Each line in the listing below needs to be transcribed exactly.

Start of Dataset extract

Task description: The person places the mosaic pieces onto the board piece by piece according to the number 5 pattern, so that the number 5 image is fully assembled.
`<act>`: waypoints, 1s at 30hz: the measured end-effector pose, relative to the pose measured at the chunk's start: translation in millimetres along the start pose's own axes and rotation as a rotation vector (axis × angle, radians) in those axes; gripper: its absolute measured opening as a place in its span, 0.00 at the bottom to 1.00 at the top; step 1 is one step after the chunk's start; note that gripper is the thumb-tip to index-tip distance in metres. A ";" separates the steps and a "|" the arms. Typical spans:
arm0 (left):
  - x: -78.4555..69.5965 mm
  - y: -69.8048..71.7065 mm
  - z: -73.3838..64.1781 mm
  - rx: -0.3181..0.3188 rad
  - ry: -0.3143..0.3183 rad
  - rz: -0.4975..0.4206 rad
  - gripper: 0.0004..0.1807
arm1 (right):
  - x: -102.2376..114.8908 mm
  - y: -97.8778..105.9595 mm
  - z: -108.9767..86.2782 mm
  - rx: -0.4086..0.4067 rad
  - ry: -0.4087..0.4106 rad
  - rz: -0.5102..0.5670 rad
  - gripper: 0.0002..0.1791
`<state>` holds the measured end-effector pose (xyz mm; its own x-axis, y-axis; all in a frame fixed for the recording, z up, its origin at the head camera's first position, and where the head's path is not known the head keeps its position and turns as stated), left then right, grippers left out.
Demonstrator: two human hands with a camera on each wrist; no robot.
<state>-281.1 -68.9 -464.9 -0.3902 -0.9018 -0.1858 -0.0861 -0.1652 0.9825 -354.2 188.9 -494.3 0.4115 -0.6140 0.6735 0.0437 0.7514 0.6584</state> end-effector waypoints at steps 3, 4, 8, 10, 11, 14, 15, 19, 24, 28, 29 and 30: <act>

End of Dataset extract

- [Response area]:
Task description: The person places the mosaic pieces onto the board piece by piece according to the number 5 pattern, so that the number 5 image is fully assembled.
`<act>`: waypoints, 1s at 30hz: the measured end-effector pose, relative to the pose measured at the chunk's start: translation in millimetres along the start pose's own axes and rotation as a rotation vector (axis × angle, radians) in those axes; gripper: its absolute measured opening as a place in its span, 0.00 at the bottom to 1.00 at the top; step 1 is one step after the chunk's start; note that gripper is the thumb-tip to index-tip distance in metres. A ";" separates the steps and a "|" the arms. Typical spans:
arm0 (left):
  - x: -78.4555..69.5965 mm
  - y: -69.8048..71.7065 mm
  - z: -73.3838..64.1781 mm
  - rx: -0.3181..0.3188 rad
  - ry: -0.3143..0.3183 rad
  - rz: -0.4975..0.4206 rad
  - gripper: 0.0004..0.1807
arm1 (right):
  - x: -102.2376..114.8908 mm
  - y: -97.8778..105.9595 mm
  - z: -108.9767..86.2782 mm
  - rx: -0.4086..0.4067 rad
  - ry: -0.4087..0.4106 rad
  - rz: -0.5102..0.5670 rad
  - gripper: 0.0002..0.1791
`<state>` holds the measured end-effector pose (xyz mm; its own x-axis, y-axis; all in a frame fixed for the recording, z up, its origin at the head camera's first position, and where the head's path is not known the head keeps its position and turns as stated), left then right, grippers left out.
Demonstrator: two human hands with a camera on each wrist; no robot.
<state>-281.1 -68.9 -464.9 -0.3902 -0.9018 -0.1858 -0.0861 -0.1652 0.9825 -354.2 188.9 -494.3 0.4115 -0.6140 0.6735 0.0437 0.7514 0.6584</state> end-effector waypoints at steps 3, 4, 8, 10, 11, 14, 15, 19, 24, 28, 29 and 30: <act>

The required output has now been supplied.